A very, very large energy can be observed only by someone traveling at very, very high velocity relative to the apple being measured. The source of the high velocity is the rocket motor of the observer who has accelerated to that high velocity. No-one measures the apple's energy as infinite because no-one's rocket motors can accelerate the observer to high enough velocity. This applies to both my rocket example and a black hole. When you are close to an event horizon (or an apparent horizon) the natural tendency is to fall into it, and to resist that you need to expend a huge amount of energy.
Clearly that is incorrect. Unlike a rocket motor, the acceleration of any infalling particle to the event horizon involves arbitrarily high energies.
Or to put it another way, there's no single coordinate system in which energy conservation applies but in which the apple's energy changes from finite to infinite as it falls. The infinite value arising in this thread was a limit of energies in lots of different coordinate systems.
Except in the case of black holes, where any coordinate system regardless of whether it is inertial or not, measures the speed of an infalling particle to reach the speed of light and does so in the proper time of the particle (it would take an infinite amount of time from the perspective of an outside observer).

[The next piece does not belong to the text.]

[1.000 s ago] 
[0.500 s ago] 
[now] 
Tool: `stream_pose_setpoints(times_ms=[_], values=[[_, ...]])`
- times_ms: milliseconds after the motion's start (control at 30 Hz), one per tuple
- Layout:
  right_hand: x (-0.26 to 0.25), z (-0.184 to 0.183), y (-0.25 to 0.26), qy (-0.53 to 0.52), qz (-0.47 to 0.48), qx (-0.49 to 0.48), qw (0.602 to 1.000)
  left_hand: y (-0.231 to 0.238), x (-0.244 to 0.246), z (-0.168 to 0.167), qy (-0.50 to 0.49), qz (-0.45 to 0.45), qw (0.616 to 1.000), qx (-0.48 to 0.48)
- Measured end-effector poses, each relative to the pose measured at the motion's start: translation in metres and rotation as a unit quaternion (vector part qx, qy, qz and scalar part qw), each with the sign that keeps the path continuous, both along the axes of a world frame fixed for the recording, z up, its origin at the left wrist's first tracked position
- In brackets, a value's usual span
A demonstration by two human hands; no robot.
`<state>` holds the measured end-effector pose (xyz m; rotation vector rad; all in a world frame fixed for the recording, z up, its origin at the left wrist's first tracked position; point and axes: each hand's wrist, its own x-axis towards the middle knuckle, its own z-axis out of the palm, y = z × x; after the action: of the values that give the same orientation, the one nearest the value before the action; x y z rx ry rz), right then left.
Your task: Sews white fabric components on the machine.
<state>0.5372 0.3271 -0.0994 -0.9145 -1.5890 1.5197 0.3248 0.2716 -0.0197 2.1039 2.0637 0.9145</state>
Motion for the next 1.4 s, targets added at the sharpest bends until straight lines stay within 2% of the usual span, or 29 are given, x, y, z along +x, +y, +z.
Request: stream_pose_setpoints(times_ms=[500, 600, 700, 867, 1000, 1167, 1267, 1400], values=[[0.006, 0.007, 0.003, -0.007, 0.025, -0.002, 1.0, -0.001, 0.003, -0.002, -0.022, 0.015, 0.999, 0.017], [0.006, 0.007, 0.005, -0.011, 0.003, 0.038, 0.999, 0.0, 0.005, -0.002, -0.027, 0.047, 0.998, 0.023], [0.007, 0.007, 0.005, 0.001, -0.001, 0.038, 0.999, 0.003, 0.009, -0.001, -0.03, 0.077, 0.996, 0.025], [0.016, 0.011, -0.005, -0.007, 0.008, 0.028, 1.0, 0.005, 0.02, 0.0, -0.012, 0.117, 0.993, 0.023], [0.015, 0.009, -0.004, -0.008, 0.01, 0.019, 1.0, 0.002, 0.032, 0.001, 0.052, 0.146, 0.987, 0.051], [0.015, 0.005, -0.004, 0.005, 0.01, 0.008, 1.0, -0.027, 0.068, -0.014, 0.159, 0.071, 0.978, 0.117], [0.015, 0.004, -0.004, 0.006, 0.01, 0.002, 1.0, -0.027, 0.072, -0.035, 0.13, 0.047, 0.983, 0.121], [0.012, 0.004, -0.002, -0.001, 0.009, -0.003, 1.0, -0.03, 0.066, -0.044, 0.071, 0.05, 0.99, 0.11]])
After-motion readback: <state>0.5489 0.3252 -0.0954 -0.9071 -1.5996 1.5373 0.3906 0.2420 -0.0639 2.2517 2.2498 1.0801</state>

The energy comes from the observer's rocket, resisting the fall into the hole, and never reaches infinity in practice because the rocket eventually runs out of fuel. Shortly afterwards, the rocket falls through the horizon at a non-zero speed, and as it does so it measures the apple's energy as finite (i.e. a "physical speed" less than c).
The problem is that the energy of an infalling particle into a black hole appears to rise without limit.
So either the black hole possesses infinite energy or there's something fundamentally wrong with the theory of black holes because they possesses such unphysical properties.